Problem to work on: In the data below, which lines contain "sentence"? List them by copying each one.

Stored data entries:
────────────────────────────────────────
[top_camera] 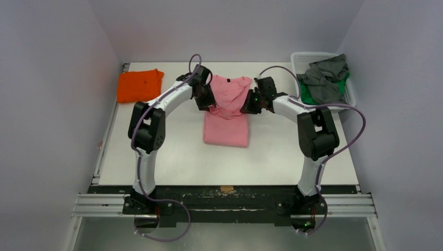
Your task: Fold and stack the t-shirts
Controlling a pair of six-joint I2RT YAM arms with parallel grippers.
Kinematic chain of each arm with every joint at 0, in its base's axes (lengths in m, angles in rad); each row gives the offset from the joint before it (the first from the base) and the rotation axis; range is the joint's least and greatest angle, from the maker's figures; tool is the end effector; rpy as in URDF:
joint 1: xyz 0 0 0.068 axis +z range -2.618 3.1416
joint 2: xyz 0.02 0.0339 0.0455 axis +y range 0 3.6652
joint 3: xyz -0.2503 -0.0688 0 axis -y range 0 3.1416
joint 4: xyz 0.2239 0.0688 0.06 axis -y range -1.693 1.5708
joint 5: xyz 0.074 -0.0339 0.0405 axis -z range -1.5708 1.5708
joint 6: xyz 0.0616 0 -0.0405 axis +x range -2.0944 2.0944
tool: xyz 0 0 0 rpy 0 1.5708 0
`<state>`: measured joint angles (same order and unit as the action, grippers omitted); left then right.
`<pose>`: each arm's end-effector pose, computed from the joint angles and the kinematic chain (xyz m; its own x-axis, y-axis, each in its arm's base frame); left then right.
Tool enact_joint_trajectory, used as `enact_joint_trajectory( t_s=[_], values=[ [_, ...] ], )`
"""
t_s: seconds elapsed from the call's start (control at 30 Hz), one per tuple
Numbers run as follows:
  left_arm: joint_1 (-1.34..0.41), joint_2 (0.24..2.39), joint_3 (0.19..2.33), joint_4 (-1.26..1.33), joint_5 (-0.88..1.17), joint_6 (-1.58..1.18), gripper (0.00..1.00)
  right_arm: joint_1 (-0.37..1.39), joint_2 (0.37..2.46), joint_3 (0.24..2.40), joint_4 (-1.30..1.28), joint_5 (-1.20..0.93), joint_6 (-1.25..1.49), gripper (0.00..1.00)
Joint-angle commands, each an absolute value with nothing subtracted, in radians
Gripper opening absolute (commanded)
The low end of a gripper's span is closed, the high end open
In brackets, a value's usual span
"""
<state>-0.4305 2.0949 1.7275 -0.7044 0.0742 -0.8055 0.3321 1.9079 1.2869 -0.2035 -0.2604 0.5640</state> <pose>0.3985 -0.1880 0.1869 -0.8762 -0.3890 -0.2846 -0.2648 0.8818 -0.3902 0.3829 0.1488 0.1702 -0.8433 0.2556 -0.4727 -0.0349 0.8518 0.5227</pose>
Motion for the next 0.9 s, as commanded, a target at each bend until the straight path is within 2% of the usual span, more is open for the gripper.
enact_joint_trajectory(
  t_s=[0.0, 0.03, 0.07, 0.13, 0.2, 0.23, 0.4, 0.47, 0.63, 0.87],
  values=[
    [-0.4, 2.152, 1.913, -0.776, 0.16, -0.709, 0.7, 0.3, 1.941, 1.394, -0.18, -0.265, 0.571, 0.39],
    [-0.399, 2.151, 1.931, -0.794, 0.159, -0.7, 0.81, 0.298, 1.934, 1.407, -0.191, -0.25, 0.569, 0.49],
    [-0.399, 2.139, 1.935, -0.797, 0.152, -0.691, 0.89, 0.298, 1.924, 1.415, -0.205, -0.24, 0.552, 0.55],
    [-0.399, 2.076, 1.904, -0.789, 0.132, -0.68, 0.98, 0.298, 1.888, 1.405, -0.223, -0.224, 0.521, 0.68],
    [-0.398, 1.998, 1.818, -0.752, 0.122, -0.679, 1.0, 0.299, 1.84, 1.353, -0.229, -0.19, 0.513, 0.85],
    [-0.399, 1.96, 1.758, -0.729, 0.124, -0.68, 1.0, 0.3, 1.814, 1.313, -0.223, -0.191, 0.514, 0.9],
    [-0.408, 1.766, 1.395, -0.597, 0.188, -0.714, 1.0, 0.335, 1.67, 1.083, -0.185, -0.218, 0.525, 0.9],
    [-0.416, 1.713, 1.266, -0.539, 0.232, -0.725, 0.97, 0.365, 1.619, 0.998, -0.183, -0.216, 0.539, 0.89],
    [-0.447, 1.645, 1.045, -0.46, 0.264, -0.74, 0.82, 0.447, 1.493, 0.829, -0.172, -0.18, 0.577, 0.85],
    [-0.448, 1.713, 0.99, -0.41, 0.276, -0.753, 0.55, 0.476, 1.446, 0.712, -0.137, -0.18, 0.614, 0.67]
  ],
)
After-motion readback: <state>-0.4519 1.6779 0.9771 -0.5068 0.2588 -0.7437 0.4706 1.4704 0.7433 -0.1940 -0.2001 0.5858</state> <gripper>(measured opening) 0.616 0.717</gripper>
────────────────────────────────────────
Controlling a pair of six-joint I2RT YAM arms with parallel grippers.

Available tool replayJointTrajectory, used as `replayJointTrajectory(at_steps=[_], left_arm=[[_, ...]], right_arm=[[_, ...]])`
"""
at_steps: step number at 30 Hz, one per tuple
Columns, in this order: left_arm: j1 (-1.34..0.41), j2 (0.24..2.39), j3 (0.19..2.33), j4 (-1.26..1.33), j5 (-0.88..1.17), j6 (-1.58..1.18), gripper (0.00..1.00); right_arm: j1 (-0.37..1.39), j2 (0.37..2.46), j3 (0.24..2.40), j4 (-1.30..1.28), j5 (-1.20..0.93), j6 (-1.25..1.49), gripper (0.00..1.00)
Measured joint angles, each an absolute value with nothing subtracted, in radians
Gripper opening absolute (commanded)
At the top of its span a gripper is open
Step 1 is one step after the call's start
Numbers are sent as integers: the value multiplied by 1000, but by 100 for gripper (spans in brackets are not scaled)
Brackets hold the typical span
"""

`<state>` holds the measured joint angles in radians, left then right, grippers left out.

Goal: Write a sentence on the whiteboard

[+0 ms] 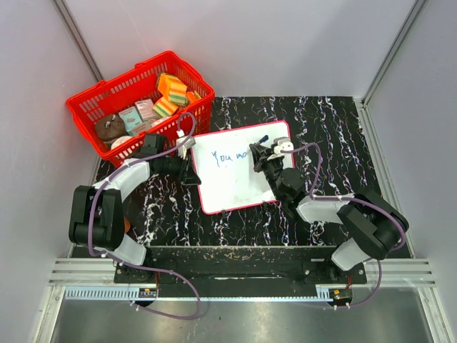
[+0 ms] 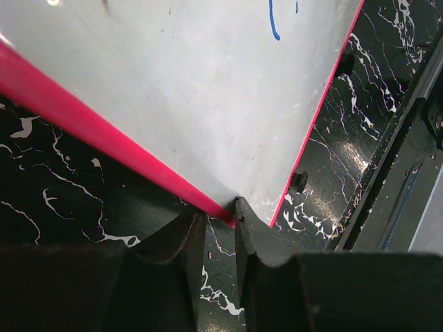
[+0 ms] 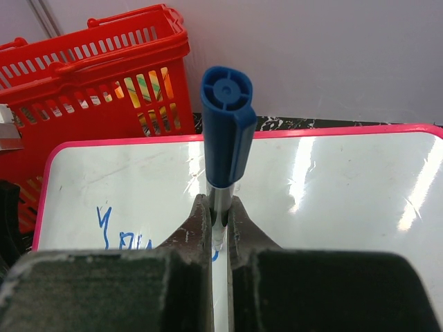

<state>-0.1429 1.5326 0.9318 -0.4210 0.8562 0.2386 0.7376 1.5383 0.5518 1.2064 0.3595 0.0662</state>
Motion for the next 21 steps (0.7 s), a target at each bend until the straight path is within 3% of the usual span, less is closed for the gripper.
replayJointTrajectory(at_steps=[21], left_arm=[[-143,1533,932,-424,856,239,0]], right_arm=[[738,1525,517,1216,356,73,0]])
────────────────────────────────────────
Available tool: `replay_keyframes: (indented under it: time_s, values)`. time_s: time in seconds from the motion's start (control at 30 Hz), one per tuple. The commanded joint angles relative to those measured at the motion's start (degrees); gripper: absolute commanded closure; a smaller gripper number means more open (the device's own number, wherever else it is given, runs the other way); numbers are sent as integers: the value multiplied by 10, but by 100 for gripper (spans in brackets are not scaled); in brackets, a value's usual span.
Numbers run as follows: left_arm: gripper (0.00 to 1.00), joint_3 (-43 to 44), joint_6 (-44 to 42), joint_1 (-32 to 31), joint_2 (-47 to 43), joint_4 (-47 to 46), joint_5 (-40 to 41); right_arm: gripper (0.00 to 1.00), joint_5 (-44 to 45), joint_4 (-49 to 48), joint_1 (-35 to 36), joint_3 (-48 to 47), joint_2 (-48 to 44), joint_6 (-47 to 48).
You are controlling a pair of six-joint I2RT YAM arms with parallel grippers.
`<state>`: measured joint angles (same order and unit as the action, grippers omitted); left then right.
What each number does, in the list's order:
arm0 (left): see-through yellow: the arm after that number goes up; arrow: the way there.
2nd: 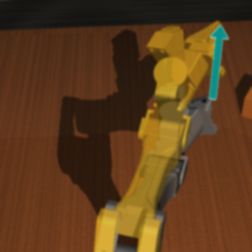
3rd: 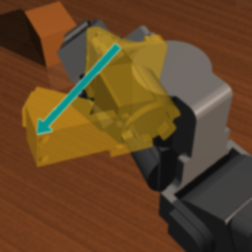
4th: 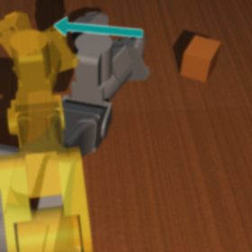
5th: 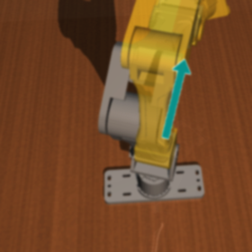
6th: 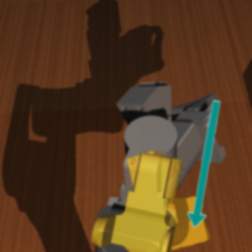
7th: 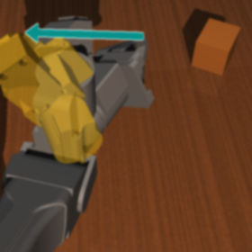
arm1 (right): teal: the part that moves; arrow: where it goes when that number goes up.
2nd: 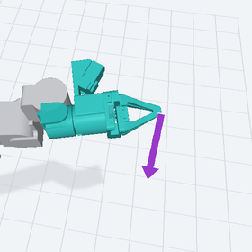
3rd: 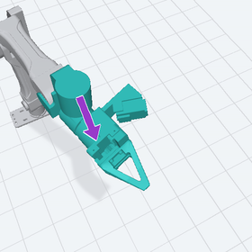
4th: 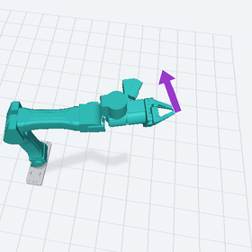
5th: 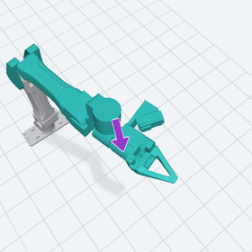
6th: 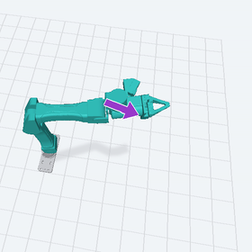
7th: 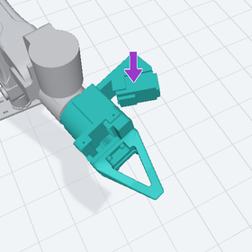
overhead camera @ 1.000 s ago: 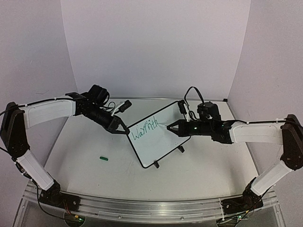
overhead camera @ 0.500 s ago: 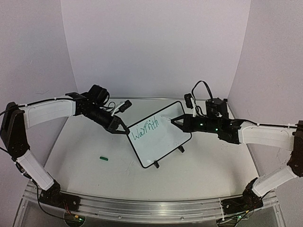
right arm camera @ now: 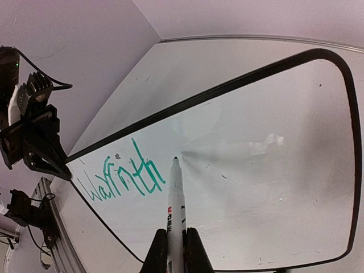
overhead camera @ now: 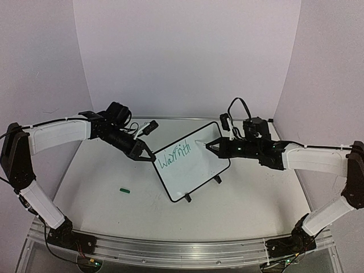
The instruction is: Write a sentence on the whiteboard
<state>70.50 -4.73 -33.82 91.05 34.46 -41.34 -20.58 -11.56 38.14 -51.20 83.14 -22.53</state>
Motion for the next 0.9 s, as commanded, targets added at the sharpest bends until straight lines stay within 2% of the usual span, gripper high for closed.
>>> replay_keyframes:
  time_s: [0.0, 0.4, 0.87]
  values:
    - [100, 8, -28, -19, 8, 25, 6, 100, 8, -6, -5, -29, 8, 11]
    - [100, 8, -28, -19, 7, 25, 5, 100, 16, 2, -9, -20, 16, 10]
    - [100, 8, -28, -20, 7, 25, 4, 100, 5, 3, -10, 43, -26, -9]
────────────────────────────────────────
Exercise response:
Goal: Write a sentence on the whiteboard
The instruction is: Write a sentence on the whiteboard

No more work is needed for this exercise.